_Exercise brief_.
Go through the lines below and copy each one that holds the string "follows".

Data records: Begin

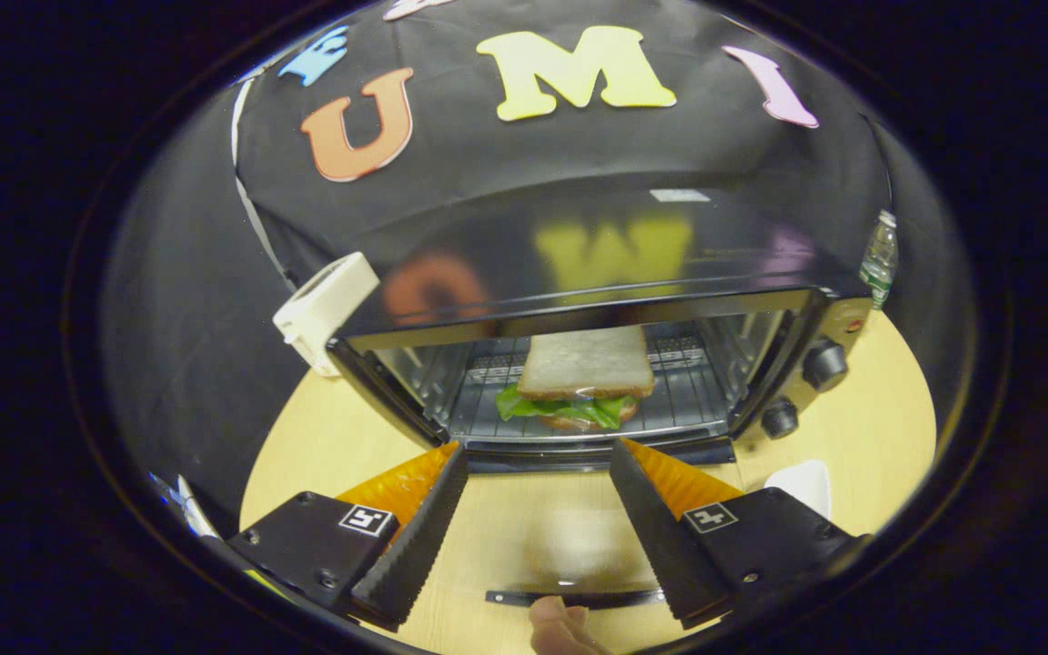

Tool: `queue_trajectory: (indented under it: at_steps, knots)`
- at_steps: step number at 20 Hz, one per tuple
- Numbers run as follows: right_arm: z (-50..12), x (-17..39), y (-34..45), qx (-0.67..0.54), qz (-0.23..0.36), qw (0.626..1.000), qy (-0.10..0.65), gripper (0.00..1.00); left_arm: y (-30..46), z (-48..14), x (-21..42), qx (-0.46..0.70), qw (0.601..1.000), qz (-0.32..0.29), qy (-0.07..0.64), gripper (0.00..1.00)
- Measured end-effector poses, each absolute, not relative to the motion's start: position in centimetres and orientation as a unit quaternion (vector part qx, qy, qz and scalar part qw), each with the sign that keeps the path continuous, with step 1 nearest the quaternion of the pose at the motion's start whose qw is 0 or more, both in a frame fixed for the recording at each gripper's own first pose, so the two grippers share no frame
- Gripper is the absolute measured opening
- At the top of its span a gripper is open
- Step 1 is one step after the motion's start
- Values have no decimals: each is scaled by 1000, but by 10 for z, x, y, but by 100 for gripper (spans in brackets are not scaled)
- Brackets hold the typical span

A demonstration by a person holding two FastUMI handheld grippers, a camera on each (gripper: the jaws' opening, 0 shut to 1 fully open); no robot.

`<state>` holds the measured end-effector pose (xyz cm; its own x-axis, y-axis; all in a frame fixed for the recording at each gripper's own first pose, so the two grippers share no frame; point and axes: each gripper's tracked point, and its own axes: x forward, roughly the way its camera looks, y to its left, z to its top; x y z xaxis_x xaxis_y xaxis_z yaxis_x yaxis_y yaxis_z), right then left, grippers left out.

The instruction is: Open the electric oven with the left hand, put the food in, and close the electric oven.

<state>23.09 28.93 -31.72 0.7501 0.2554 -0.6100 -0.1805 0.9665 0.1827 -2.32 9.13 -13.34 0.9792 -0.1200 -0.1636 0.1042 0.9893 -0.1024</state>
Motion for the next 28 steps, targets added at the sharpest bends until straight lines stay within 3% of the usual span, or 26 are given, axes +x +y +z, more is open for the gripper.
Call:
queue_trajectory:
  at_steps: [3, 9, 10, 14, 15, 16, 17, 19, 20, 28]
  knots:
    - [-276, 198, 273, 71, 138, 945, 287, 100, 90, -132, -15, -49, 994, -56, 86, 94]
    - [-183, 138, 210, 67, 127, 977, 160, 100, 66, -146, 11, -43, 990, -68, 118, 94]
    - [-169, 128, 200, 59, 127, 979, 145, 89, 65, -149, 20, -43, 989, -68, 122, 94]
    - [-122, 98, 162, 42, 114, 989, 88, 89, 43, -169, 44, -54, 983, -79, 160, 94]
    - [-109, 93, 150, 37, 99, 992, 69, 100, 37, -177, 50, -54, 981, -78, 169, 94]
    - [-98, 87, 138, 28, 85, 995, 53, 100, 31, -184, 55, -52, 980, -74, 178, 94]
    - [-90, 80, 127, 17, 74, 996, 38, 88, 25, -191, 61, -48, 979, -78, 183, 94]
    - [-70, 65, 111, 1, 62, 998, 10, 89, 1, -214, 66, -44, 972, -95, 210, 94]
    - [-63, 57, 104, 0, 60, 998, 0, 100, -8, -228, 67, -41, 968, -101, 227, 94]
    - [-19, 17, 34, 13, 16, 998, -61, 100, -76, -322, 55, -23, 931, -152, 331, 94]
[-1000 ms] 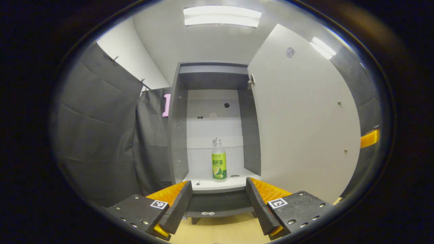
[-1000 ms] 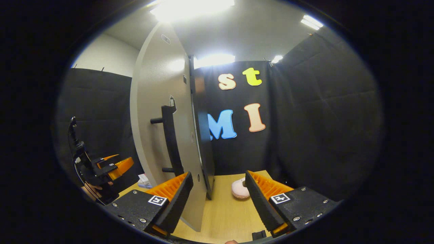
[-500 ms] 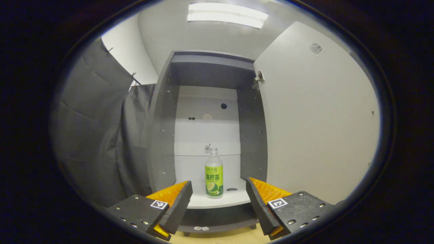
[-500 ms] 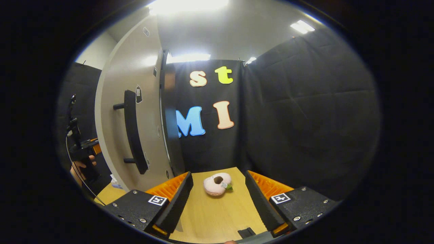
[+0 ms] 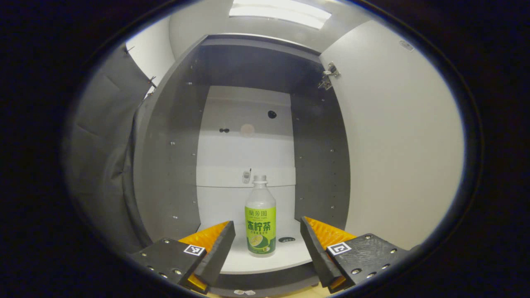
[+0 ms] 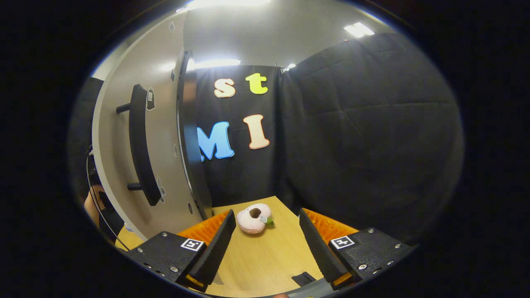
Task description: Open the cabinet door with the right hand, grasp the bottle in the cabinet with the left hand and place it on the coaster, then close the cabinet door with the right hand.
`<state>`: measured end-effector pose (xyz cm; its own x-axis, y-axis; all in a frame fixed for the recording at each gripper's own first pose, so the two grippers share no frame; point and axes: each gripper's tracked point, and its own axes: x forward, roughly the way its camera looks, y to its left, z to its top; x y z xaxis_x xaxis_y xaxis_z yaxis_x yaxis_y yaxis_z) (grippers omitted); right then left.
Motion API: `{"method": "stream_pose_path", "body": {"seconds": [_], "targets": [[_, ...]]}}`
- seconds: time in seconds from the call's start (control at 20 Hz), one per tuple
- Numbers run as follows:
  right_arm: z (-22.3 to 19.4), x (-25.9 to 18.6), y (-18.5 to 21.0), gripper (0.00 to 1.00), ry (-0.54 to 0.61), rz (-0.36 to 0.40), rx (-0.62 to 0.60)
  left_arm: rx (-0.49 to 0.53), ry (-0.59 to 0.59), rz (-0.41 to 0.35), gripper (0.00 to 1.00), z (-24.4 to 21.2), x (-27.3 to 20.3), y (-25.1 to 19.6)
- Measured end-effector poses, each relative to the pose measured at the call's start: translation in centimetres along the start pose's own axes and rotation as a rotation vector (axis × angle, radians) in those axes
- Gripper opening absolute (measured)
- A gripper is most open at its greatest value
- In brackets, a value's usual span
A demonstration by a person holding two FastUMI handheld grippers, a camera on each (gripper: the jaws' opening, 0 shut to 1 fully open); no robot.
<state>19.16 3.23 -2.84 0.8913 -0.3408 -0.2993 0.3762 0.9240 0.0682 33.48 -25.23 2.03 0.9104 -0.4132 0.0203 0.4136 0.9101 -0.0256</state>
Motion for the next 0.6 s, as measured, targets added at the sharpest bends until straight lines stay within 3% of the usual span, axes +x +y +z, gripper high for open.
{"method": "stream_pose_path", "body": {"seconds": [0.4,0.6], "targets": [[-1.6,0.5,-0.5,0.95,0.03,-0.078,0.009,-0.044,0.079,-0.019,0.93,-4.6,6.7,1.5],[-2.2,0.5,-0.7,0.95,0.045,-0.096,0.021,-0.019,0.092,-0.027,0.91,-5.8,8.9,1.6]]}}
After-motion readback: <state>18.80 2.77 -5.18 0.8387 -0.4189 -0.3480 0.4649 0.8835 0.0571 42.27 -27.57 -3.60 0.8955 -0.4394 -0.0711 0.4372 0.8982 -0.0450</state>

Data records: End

_Exercise result_.
- Numbers run as follows: right_arm: z (-50..12), x (-17..39), y (-34..45), qx (-0.67..0.54), qz (-0.23..0.36), qw (0.626..1.000), qy (-0.10..0.65), gripper (0.00..1.00); left_arm: y (-30..46), z (-48..14), x (-21..42), qx (-0.46..0.70), qw (0.601..1.000), qz (-0.32..0.29), qy (-0.07..0.64), gripper (0.00..1.00)
- Numbers run as follows:

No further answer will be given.